Décédé jeudi le jour de ses 74 ans, le sulfureux président de Montpellier, Louis Nicollin, était apprécié par de nombreux acteurs du football africain, parmi lesquels Roger Milla, Ibrahima Bakayoko et Younès Belhanda, qui ont brillé dans l’Hérault.


Emporté jeudi par un malaise cardiaque alors qu’il fêtait ses 74 ans, Louis Nicollin laissera un grand vide dans le football français, dont il était une figure emblématique. Président de Montpellier depuis 1974, le tempétueux dirigeant a aussi côtoyé beaucoup de joueurs africains au cours de son mandat. Le plus célèbre restera forcément Roger Milla, recruté en 1986 grâce à un gros effort financier du boss héraultais. Le buteur camerounais offrira un beau retour sur investissement à « Loulou » avec un titre de champion de D2 (18 buts) suivi d’une 3e place en D1 (12 buts) avant un 3e exercice plus compliqué malgré une première participation européenne.

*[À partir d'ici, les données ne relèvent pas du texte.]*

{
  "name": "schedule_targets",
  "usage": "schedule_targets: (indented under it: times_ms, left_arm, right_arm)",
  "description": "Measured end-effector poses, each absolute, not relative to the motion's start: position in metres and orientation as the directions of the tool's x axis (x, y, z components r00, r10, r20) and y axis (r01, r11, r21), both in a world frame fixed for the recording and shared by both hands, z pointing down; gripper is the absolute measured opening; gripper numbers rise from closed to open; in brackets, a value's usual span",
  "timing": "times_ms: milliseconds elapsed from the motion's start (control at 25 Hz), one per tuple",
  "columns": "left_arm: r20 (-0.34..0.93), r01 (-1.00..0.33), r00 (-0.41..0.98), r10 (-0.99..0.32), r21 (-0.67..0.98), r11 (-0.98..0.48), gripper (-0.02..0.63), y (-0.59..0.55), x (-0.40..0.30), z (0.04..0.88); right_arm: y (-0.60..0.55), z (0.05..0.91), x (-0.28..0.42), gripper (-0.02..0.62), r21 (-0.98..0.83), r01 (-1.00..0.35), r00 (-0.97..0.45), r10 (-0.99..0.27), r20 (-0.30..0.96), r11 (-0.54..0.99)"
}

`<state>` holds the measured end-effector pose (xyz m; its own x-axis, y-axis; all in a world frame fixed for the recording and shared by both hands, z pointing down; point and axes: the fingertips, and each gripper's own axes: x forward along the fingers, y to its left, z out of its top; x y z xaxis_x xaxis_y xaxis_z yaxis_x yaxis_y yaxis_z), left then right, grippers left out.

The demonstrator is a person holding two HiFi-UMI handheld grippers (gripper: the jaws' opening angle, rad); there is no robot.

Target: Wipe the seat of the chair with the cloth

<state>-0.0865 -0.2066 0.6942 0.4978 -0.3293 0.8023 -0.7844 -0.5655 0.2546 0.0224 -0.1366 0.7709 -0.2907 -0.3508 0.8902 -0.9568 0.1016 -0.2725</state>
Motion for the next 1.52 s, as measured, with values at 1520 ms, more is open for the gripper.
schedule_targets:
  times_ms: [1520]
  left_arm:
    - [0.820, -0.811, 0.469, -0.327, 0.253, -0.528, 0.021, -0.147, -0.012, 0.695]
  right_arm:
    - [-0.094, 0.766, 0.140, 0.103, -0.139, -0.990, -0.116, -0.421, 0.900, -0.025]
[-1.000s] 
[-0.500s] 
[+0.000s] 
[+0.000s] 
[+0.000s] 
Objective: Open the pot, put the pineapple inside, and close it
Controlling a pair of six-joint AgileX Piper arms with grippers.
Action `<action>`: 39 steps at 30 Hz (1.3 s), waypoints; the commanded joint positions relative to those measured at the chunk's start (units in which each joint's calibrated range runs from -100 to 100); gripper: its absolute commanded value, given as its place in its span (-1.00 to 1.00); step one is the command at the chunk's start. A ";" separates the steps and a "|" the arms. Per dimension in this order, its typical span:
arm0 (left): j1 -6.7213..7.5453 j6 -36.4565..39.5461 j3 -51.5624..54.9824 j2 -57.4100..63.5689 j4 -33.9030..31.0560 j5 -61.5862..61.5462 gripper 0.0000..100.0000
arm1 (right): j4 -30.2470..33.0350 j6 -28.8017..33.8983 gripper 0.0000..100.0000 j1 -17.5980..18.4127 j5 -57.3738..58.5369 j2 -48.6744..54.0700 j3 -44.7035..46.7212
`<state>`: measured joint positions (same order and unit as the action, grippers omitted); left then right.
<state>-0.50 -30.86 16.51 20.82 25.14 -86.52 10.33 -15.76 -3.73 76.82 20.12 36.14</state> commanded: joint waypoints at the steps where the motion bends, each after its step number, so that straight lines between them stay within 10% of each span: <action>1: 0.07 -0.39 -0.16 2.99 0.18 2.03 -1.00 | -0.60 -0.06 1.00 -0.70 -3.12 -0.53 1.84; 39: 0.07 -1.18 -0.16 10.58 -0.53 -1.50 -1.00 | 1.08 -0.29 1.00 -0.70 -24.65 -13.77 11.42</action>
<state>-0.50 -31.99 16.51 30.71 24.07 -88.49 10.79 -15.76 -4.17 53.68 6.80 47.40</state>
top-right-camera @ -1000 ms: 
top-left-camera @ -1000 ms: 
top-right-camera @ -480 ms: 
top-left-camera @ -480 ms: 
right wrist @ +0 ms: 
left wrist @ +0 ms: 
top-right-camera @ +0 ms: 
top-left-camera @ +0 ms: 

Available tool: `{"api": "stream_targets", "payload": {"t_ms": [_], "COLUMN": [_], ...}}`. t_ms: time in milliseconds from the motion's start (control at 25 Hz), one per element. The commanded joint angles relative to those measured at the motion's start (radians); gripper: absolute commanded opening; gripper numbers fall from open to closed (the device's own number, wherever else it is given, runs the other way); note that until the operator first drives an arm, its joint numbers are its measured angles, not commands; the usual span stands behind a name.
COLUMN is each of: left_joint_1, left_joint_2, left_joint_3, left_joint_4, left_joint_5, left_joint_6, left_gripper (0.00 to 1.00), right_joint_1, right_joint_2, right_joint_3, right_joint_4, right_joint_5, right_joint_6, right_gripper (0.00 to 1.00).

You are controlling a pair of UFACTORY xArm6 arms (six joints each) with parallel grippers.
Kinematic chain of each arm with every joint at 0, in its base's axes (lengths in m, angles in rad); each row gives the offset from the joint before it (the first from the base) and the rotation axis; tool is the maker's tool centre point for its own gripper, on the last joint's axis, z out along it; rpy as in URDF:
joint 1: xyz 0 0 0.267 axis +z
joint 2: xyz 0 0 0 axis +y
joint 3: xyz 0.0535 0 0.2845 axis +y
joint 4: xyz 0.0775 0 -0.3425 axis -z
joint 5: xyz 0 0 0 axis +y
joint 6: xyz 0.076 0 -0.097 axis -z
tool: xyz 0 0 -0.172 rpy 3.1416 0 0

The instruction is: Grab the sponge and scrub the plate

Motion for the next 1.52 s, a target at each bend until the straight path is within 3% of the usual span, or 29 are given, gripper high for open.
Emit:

Même après le départ du Lion, une amitié durable liera les deux hommes, Milla ramenant notamment à Nicollin le maillot récupéré auprès de Diego Maradona au Mondial 1990, permettant au Sudiste d’enrichir son célèbre musée. « Roger Milla, je ne peux pas dire que c’est mon fils parce qu’il est noir, mais c’est un garçon attachant. En plus, tu te rends compte, il a joué jusqu’à quarante ans. C’est un phénomène« , disait le Pailladin au sujet du double Ballon d’Or africain.

Le tacle à la CAN…

25 ans plus tard, autre époque avec le titre de champion de France surprise décroché par le MHSC en 2012 grâce notamment aux belles performances de l’enfant du pays, Younès Belhanda. Le Marocain aura lui aussi marqué l’histoire de l’ère Nicollin. « C’est un très bon joueur qui nous a apporté beaucoup de choses. Il a été formé pendant toute sa jeunesse chez nous. Il a participé à plein temps à l’aventure pour être champion de France. Les joueurs passés par le Montpellier Hérault, je les aime tous. Et il y a même un petit plus pour ceux qui ont été champions de France« , soulignait récemment le patron du MHSC dans les colonnes de France Football.

En 2015, le défunt s’était montré moins tendre avec la CAN, n’hésitant pas à tacler la compétition. « Je ne conçois pas que l’on quitte son club aussi longtemps en pleine saison. Cela peut déséquilibrer un groupe et être préjudiciable. À l’avenir, je n’achèterai plus un joueur qui dispute la Coupe d’Afrique des Nations, c’est clair« , assurait-il. Mais l’Afrique préférera retenir un autre souvenir de l’Héraultais, qui a donné son nom à une école primaire dans le quartier de la Riviera Palmeraie, à Abidjan en Côte d’Ivoire, comme le raconte l’ancien attaquant montpelliérain Ibrahima Bakayoko, à l’origine de l’initiative.

Le superbe hommage de Bakayoko

« C’était quelqu’un d’extraordinaire. Quand j’étais stagiaire, il m’avait convoqué chez lui et m’avait dit : ‘Tu vas passer pro et tu me dis combien tu veux ! » Alors en 2006, quand j’ai pensé à créer une école, je voulais que ce soit à son nom. Pour moi, c’était important de voir son nom chez moi« , explique l’Ivoirien à L’Equipe. « Et il m’a invité aux 40 ans de Montpellier et là, il m’a donné un chèque de 10 000 euros pour l’école tellement ça l’avait touché. » Ainsi, le souvenir de ce passionné survivra encore longtemps dans les mémoires.